▸ **What is needed**
Repeat all of the data word for word so that only the pictures are missing from the copy.

▸ **Data section**
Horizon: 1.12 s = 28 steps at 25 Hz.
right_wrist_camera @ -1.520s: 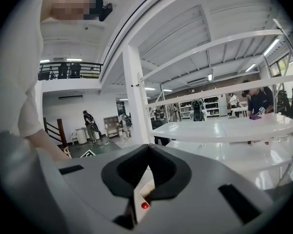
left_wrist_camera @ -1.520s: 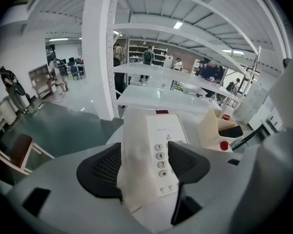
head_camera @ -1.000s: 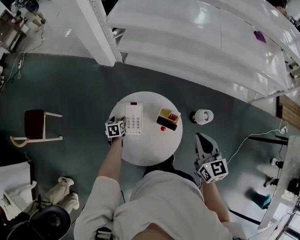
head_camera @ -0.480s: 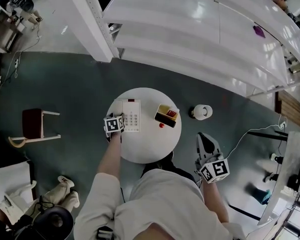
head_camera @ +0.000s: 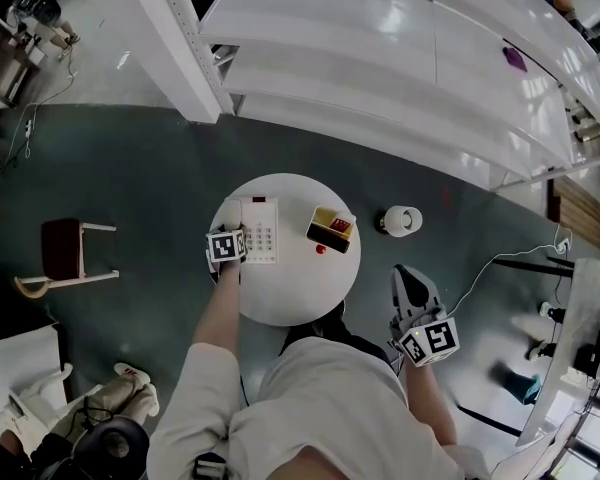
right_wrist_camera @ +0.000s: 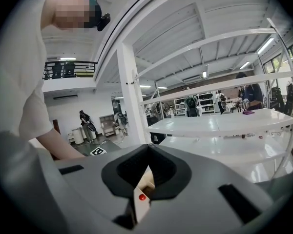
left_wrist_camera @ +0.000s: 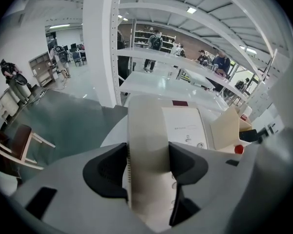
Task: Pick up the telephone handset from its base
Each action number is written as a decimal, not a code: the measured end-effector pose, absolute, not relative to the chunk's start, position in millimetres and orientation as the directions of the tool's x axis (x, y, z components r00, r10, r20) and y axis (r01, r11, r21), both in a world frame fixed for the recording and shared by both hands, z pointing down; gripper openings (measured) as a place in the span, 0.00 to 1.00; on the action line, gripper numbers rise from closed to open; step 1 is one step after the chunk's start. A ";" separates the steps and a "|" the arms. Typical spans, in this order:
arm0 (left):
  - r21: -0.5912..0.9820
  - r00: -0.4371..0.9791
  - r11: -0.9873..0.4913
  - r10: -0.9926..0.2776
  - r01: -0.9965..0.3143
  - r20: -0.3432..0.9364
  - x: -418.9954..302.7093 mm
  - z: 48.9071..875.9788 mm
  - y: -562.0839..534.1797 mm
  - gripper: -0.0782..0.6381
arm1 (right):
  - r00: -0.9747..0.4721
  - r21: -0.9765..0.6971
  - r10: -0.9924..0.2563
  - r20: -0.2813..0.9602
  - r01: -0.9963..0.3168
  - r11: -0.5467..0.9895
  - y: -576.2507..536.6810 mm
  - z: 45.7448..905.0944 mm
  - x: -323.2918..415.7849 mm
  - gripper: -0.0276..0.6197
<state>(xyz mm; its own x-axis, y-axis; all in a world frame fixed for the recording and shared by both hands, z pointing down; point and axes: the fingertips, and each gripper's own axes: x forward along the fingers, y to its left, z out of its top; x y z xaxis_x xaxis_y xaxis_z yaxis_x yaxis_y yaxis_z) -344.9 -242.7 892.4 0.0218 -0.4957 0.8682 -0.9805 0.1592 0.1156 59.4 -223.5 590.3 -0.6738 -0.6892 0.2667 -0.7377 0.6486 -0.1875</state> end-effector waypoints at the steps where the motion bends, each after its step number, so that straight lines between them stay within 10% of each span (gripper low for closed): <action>1: 0.116 0.023 0.158 -0.493 -0.981 0.870 -344.8 892.9 -242.7 0.47 | -0.674 -0.189 -0.689 0.266 -0.737 0.649 -222.9 590.3 59.4 0.05; 28: 0.119 0.018 0.162 -0.522 -0.980 0.853 -342.4 858.0 -236.4 0.42 | -0.663 -0.216 -0.715 0.222 -0.748 0.627 -198.0 580.5 82.0 0.05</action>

▸ **Task solution**
Horizon: 1.12 s = 28 steps at 25 Hz.
right_wrist_camera @ -1.520s: 
left_wrist_camera @ -1.520s: 
head_camera @ -1.000s: 
head_camera @ -0.480s: 
head_camera @ +0.000s: 
right_wrist_camera @ +0.000s: 
left_wrist_camera @ +0.000s: 
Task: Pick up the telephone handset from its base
Each action number is written as a decimal, not a code: the measured end-effector pose, absolute, not relative to the chunk's start, position in millimetres and orientation as the directions of the tool's x axis (x, y, z components r00, r10, r20) and y axis (r01, r11, r21), both in a world frame fixed for the recording and shared by both hands, z pointing down; gripper openings (measured) as a place in the span, 0.00 to 1.00; on the action line, gripper numbers rise from closed to open; step 1 is one step after the chunk's start. A ";" separates the steps and a "|" the arms. Typical spans, in this order:
arm0 (left):
  - r21: -0.5912..0.9820
  - r00: -0.4371..0.9791
  - r11: -0.9873..0.4913
  - r10: -0.9926..0.2776
  - r01: -0.9965..0.3143
  - r20: -0.3432..0.9364
  - x: -418.9954..302.7093 mm
  - z: 48.9071..875.9788 mm
  - y: -562.0839..534.1797 mm
  - gripper: -0.0782..0.6381
arm1 (right):
  - r00: -0.9747..0.4721
  - r21: -0.9765..0.6971
  - r10: -0.9924..0.2563
  - r20: -0.2813..0.9602
  - r01: -0.9963..0.3168
  - r11: -0.5467..0.9895
  - y: -576.2507..536.6810 mm
  - z: 45.7448..905.0944 mm
  - x: -323.2918..415.7849 mm
  - gripper: -0.0276..0.6197
<state>(xyz mm; its own x-axis, y-axis; all in a world frame fixed for the recording and shared by both hands, z pointing down; point and axes: the fingertips, and each gripper's own axes: x forward along the fingers, y to its left, z out of its top; x y z xaxis_x xaxis_y xaxis_z yaxis_x yaxis_y yaxis_z) -344.9 -242.7 892.4 0.0218 -0.4957 0.8682 -0.9805 0.1592 0.1156 59.4 -223.5 590.3 -0.6738 -0.6892 0.2667 -0.7377 0.6486 -0.1875</state> end-effector waypoints at the steps where the motion bends, each after its step number, so that straight lines between them stay within 10% of each span (gripper low for closed): <action>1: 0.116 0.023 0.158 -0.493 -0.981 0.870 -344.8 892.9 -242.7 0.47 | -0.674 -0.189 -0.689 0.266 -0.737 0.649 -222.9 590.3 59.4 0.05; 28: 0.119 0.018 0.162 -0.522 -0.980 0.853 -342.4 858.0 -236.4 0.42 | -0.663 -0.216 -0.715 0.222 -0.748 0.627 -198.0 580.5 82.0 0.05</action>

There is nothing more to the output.